My question concerns the gauge fixing in classical v.s. quantum $U(1)$ gauge theory. I will ask about the gauging fixing in quantum $U(1)$ gauge theory in a separated Phys-SE post.
For the classical $U(1)$ gauge theory,
we have the electric $\vec E$ and magnetic $\vec B$ written as the scalar $\phi $ and vector $\vec A$ potentials: $$ \vec E = - \vec \nabla \phi -\frac{\partial}{\partial t} \vec A. $$ $$ \vec B = \vec \nabla \times \vec A. $$
My understanding about the gauge fixing for this gauge theory is that we can chose for example, $(\phi, \vec A)$ to give a set of $\vec E$ and $\vec B$ fields.
But we can also shift to $$(\phi, \vec A) \mapsto (\phi + C_0, \vec A + \vec C)$$ where arbitrary choices of $(C_0, \vec C)$ still give the same solutions of $\vec E$ and $\vec B$. So a certain but arbitrary choice of $(C_0, \vec C)$ can be regarded as a way of gauge fixing? correct?

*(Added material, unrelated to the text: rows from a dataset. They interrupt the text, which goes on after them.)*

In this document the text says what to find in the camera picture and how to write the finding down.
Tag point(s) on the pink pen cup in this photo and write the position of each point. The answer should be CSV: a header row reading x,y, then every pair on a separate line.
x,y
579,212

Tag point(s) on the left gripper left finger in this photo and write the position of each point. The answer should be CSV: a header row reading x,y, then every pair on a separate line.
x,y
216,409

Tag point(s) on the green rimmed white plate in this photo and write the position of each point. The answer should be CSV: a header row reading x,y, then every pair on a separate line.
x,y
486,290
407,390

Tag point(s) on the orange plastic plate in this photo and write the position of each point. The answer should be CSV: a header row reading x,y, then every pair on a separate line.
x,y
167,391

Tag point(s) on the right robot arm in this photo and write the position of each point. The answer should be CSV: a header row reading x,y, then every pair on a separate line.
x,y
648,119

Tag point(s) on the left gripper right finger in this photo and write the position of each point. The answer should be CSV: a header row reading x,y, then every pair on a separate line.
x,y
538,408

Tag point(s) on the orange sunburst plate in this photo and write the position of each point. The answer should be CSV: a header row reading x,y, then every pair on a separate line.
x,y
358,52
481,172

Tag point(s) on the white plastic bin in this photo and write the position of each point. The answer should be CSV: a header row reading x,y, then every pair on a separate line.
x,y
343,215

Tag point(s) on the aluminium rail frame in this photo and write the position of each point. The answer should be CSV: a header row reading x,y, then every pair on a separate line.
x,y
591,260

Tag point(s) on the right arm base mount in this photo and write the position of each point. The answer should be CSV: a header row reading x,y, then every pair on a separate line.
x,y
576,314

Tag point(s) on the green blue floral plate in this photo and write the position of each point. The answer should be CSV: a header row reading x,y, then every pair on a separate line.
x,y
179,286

Furthermore, we can also shift to $$(\phi, \vec A) \mapsto (\phi + \phi_0, \vec A + \vec A')$$ such that the followings are satisfied: $$ - \vec \nabla \phi_0 -\frac{\partial}{\partial t} \vec A'=0 $$ $$ \vec \nabla \times \vec A'=0 $$ Then we have a choice of $(\phi, \vec A) \mapsto (\phi + \phi_0, \vec A + \vec A')$ such that any choice is a way of gauge fixing? correct?
In a classical differential equation, we have $$ * d * F = J $$ $$ dF=0 $$ so $F=dA$ with $* d * dA = J$ is a solution. Say $F=dA'$ with $* d * dA' = J$ is also a solution. And the gauge fixing implies a different solutions of $F=dA$ and $F=dA'$ where $A$ and $A'$ are both valid solutions. What are the differential equation constraints then? Is my understanding complete to include ONLY: $$ * d * d (A-A')=0 $$ or do we need more constraints to do gauge fixing?
Am I correct to say that $A$ and $A'$ are in the same gauge profile thus should be regarded as the same gauge equivalent classes. Choose $A$ or choose $A'$ is simply a choice of gauge fixing?